• Aim of the exercise: Sort through the entries below and pull out lines containing the word "yellow".

■ ■ ■ ■

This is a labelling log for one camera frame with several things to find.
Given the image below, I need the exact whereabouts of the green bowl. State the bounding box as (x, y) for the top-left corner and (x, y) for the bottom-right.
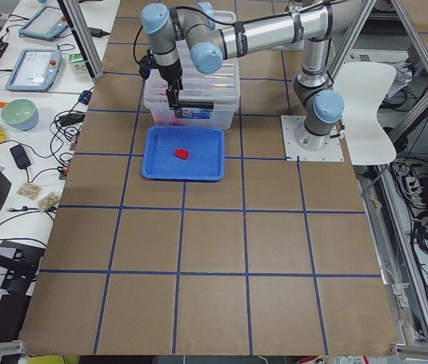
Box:
(1, 99), (39, 131)

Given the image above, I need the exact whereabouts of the white chair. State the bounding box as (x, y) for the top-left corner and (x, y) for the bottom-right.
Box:
(333, 61), (396, 166)

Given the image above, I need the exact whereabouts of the lower teach pendant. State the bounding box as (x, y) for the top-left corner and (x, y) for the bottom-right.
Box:
(5, 49), (62, 92)

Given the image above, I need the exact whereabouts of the snack bag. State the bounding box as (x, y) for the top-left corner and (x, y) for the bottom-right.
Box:
(38, 192), (60, 212)
(17, 183), (42, 200)

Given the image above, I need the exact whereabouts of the green white carton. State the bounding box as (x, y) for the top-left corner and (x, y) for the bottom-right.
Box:
(67, 53), (89, 74)

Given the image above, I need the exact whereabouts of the blue tray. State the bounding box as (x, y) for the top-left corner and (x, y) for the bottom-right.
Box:
(142, 126), (225, 182)

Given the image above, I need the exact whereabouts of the upper teach pendant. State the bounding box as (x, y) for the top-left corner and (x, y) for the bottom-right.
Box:
(18, 6), (68, 41)

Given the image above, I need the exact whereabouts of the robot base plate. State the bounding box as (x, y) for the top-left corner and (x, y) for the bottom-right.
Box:
(281, 115), (344, 162)

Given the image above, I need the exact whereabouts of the teach pendant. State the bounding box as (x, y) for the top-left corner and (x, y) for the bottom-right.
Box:
(18, 6), (68, 41)
(5, 49), (62, 92)

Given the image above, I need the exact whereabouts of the red block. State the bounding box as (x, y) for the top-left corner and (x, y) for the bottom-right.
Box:
(173, 148), (189, 160)

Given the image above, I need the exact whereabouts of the clear plastic storage box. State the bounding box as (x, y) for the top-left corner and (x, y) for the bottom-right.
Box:
(141, 2), (240, 130)

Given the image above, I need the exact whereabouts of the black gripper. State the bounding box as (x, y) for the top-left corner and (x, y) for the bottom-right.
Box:
(159, 58), (183, 109)

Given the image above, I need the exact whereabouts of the black power adapter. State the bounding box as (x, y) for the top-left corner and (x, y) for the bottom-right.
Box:
(10, 144), (31, 170)

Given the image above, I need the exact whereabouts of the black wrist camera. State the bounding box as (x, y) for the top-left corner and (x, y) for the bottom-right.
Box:
(139, 55), (154, 80)

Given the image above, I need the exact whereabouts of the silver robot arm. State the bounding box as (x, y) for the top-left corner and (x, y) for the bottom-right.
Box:
(137, 1), (359, 151)

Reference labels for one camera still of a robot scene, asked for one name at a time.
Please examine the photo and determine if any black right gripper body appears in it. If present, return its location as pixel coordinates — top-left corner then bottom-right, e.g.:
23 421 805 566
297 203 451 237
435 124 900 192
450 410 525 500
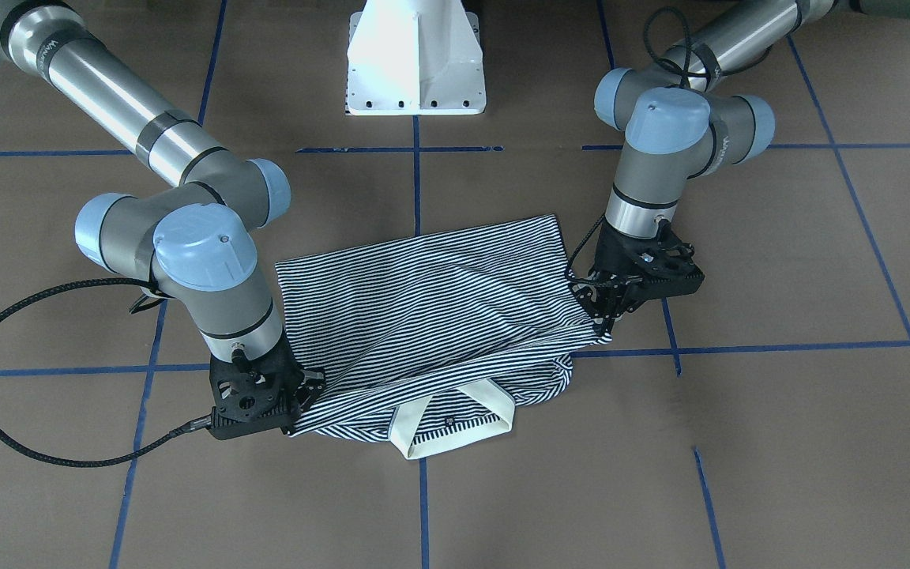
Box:
209 347 326 440

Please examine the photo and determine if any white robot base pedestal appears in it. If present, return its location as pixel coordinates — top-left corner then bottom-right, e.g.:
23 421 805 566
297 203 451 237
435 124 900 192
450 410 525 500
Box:
344 1 487 116

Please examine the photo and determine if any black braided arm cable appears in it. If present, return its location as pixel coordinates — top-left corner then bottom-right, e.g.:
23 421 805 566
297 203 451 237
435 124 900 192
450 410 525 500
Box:
643 6 728 89
0 277 215 469

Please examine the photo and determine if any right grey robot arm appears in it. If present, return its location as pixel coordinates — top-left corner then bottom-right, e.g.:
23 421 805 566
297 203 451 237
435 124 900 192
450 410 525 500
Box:
0 1 325 440

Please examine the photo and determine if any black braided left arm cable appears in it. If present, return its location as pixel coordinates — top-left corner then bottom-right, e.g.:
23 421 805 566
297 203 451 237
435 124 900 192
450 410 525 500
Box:
643 6 728 89

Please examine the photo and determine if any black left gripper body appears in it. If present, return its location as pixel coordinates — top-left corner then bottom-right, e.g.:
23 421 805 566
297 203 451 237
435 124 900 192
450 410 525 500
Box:
573 220 705 317

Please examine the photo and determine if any navy white striped polo shirt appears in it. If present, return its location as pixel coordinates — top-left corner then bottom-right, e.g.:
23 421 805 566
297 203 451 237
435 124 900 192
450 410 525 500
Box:
275 215 609 460

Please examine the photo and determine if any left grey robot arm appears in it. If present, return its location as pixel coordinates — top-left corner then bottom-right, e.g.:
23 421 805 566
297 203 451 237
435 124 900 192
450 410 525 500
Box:
570 1 910 327

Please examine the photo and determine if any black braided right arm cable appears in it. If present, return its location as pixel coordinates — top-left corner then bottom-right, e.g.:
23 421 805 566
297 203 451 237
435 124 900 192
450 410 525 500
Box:
0 277 215 469

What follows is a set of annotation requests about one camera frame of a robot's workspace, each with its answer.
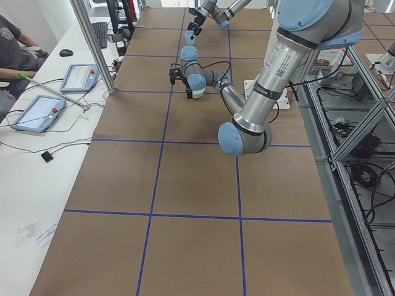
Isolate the aluminium truss frame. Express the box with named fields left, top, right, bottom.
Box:
left=289, top=18, right=395, bottom=296

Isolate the black keyboard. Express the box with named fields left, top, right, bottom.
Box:
left=91, top=22, right=107, bottom=49

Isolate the clear plastic bag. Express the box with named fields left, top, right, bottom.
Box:
left=15, top=218, right=41, bottom=247

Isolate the small black square device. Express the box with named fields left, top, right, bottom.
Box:
left=41, top=151, right=54, bottom=163

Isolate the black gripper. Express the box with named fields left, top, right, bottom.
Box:
left=188, top=8, right=206, bottom=39
left=179, top=69, right=193, bottom=99

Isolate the light blue plastic cup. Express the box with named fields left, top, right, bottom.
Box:
left=185, top=30, right=195, bottom=45

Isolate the far blue teach pendant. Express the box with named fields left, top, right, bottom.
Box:
left=59, top=64, right=99, bottom=93

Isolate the mint green bowl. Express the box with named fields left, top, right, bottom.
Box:
left=192, top=88, right=205, bottom=99

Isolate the thin metal rod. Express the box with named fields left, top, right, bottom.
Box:
left=24, top=76, right=90, bottom=110

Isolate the black computer mouse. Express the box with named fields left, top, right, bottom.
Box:
left=59, top=49, right=73, bottom=57

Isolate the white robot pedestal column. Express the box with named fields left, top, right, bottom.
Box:
left=240, top=1, right=306, bottom=122

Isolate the aluminium frame post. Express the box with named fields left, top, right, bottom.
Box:
left=70, top=0, right=115, bottom=94

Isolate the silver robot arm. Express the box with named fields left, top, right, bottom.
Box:
left=188, top=0, right=251, bottom=40
left=169, top=1, right=365, bottom=156

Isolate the black computer monitor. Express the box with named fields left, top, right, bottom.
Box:
left=106, top=0, right=135, bottom=39

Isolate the blue teach pendant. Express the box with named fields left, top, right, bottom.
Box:
left=10, top=95, right=66, bottom=133
left=59, top=64, right=99, bottom=93

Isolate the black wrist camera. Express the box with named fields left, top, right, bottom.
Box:
left=168, top=64, right=182, bottom=86

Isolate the near blue teach pendant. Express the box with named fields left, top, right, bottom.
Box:
left=10, top=95, right=66, bottom=133

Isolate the seated person grey shirt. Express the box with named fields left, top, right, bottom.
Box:
left=1, top=16, right=49, bottom=102

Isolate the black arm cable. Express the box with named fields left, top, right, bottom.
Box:
left=199, top=60, right=280, bottom=124

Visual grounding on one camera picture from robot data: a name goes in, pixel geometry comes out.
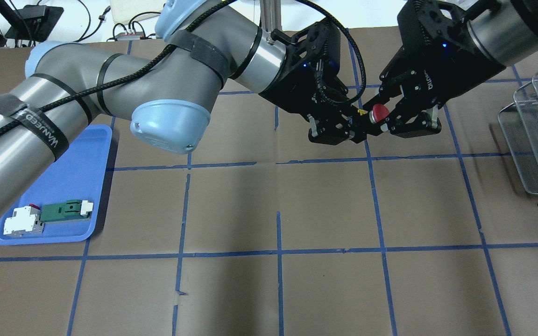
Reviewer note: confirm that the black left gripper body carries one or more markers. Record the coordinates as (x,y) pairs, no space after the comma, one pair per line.
(291,90)

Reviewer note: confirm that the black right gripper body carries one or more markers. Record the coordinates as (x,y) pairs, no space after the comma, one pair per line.
(430,74)

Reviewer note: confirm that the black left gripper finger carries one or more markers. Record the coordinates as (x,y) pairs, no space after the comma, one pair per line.
(357,123)
(329,131)

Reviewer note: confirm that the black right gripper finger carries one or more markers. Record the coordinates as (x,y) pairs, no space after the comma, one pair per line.
(384,96)
(403,123)

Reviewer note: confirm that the red emergency stop button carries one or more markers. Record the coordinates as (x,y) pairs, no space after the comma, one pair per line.
(378,113)

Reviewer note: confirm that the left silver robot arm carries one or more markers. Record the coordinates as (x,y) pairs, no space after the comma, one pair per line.
(169,99)

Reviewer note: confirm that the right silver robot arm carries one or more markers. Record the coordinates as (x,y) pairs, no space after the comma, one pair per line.
(508,36)

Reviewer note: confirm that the blue plastic tray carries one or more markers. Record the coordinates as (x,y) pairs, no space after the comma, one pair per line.
(78,174)

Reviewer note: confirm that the green terminal block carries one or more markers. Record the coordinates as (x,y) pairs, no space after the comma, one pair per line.
(70,210)

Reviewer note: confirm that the white circuit breaker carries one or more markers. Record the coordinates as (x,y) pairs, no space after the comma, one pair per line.
(24,220)

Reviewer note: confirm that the aluminium frame post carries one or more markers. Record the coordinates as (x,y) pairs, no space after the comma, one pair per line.
(271,16)

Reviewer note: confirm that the usb hub with cables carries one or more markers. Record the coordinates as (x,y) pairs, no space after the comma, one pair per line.
(134,29)

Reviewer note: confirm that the black camera stand base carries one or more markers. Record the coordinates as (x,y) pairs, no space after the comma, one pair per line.
(32,23)

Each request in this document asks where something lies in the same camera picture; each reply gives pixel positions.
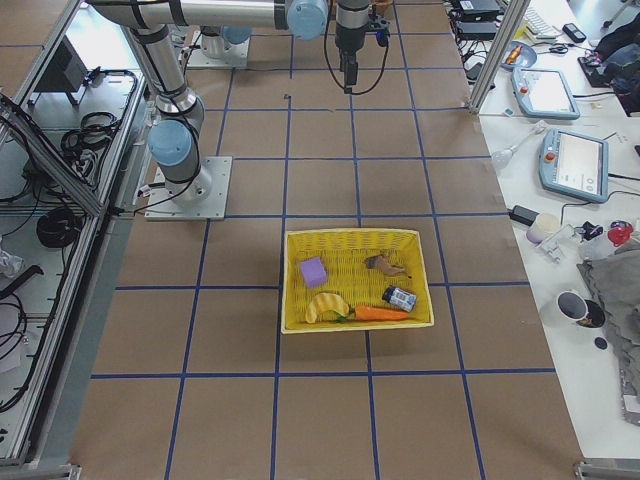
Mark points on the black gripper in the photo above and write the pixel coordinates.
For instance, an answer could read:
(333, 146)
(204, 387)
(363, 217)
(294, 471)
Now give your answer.
(347, 40)

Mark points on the brass cylinder tool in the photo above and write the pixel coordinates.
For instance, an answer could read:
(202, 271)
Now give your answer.
(513, 55)

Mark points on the light bulb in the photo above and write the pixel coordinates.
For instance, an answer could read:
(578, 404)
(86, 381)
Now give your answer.
(501, 158)

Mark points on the blue plate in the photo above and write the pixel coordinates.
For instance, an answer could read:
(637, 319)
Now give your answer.
(527, 58)

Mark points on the yellow plastic basket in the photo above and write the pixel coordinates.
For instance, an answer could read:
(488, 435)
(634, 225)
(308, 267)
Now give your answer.
(343, 252)

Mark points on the upper teach pendant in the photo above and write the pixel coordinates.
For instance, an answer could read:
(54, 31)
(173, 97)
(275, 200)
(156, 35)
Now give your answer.
(543, 94)

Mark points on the teach pendant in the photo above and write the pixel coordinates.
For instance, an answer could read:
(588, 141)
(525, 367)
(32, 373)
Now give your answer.
(574, 165)
(543, 94)

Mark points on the brown toy animal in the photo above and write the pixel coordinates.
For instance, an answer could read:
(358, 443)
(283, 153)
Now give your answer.
(382, 264)

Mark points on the purple foam block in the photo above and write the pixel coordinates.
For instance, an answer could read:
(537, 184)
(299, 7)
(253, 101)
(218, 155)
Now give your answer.
(313, 272)

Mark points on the yellow toy banana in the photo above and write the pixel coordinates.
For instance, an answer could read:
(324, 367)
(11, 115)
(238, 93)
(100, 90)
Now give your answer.
(324, 302)

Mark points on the small dark can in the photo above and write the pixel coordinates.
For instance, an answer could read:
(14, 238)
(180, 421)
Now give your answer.
(400, 298)

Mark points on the lower teach pendant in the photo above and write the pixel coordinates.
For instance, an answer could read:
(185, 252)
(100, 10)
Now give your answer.
(574, 165)

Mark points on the orange toy carrot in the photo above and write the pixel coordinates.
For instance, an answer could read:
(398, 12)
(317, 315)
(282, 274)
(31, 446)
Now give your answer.
(373, 314)

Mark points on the white paper cup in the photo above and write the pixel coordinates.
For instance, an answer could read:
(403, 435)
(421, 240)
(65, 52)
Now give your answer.
(544, 225)

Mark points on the grey cloth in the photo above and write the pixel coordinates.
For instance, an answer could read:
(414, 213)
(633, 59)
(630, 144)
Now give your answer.
(614, 284)

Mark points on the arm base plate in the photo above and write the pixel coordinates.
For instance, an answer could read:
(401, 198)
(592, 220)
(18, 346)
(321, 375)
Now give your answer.
(194, 58)
(206, 197)

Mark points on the aluminium frame post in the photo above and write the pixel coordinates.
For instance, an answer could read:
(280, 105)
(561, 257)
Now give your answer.
(512, 20)

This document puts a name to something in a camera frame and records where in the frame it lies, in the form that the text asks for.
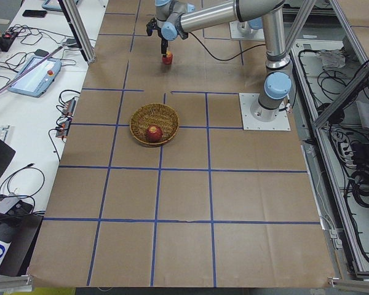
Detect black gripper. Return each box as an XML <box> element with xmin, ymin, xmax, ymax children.
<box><xmin>146</xmin><ymin>17</ymin><xmax>168</xmax><ymax>57</ymax></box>

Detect red yellow apple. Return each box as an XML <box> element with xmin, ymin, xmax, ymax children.
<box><xmin>162</xmin><ymin>50</ymin><xmax>173</xmax><ymax>65</ymax></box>

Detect brown wicker basket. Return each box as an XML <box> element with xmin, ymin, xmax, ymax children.
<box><xmin>130</xmin><ymin>103</ymin><xmax>179</xmax><ymax>147</ymax></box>

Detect dark red apple basket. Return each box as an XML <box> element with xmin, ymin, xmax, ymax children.
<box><xmin>146</xmin><ymin>125</ymin><xmax>163</xmax><ymax>143</ymax></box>

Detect green tipped metal rod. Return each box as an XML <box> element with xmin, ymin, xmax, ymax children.
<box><xmin>0</xmin><ymin>43</ymin><xmax>65</xmax><ymax>94</ymax></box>

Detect black smartphone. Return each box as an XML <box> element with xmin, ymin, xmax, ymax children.
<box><xmin>22</xmin><ymin>9</ymin><xmax>47</xmax><ymax>18</ymax></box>

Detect blue teach pendant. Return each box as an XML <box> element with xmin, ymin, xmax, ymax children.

■ ■ ■ ■

• The completed task:
Mark points on the yellow plastic basket in the photo above and write the pixel coordinates.
Mark points on the yellow toy banana in the photo above and write the pixel coordinates.
Detect red yellow apple. Return each box as an XML <box> element with xmin, ymin, xmax, ymax children.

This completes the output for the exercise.